#### Assignment
The answer must be every line below that contains the string "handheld".

★ ★ ★ ★

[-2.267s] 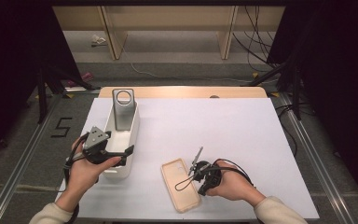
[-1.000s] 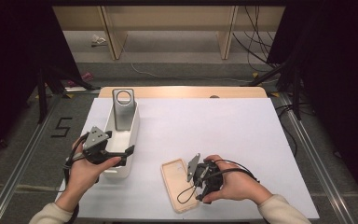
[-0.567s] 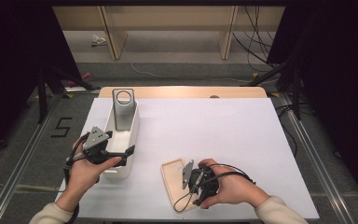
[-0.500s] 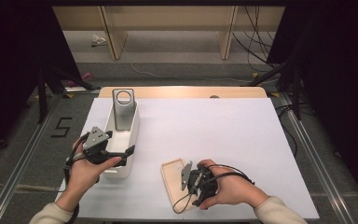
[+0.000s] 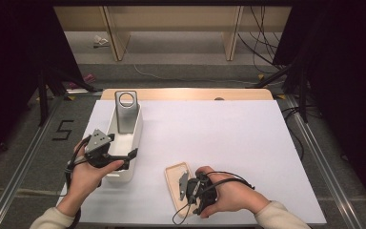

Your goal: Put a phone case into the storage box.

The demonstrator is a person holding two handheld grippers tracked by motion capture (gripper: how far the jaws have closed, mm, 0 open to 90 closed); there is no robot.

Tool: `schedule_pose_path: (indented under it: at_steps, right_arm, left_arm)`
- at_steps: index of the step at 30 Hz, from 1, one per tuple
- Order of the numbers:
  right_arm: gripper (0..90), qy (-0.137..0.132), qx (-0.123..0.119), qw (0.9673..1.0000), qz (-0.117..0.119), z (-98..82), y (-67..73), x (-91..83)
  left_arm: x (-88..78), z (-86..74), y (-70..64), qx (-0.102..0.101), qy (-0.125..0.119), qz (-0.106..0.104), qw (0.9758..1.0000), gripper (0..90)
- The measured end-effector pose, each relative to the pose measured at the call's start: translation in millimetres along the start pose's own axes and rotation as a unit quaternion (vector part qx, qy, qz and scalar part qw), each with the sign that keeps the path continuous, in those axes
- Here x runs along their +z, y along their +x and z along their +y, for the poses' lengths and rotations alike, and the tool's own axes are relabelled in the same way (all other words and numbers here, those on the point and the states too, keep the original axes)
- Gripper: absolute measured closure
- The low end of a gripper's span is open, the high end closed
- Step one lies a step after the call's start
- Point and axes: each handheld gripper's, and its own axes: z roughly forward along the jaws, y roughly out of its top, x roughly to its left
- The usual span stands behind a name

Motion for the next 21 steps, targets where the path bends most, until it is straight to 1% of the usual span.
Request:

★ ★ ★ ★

#### Answer area
The demonstrator is a person holding two handheld grippers tracked by motion capture (gripper: how far the jaws have closed, mm, 0 open to 90 closed); there is no robot.
- Point and axes: each handheld gripper's, and its own axes: z roughly forward along the jaws, y roughly out of its top, x roughly to its left

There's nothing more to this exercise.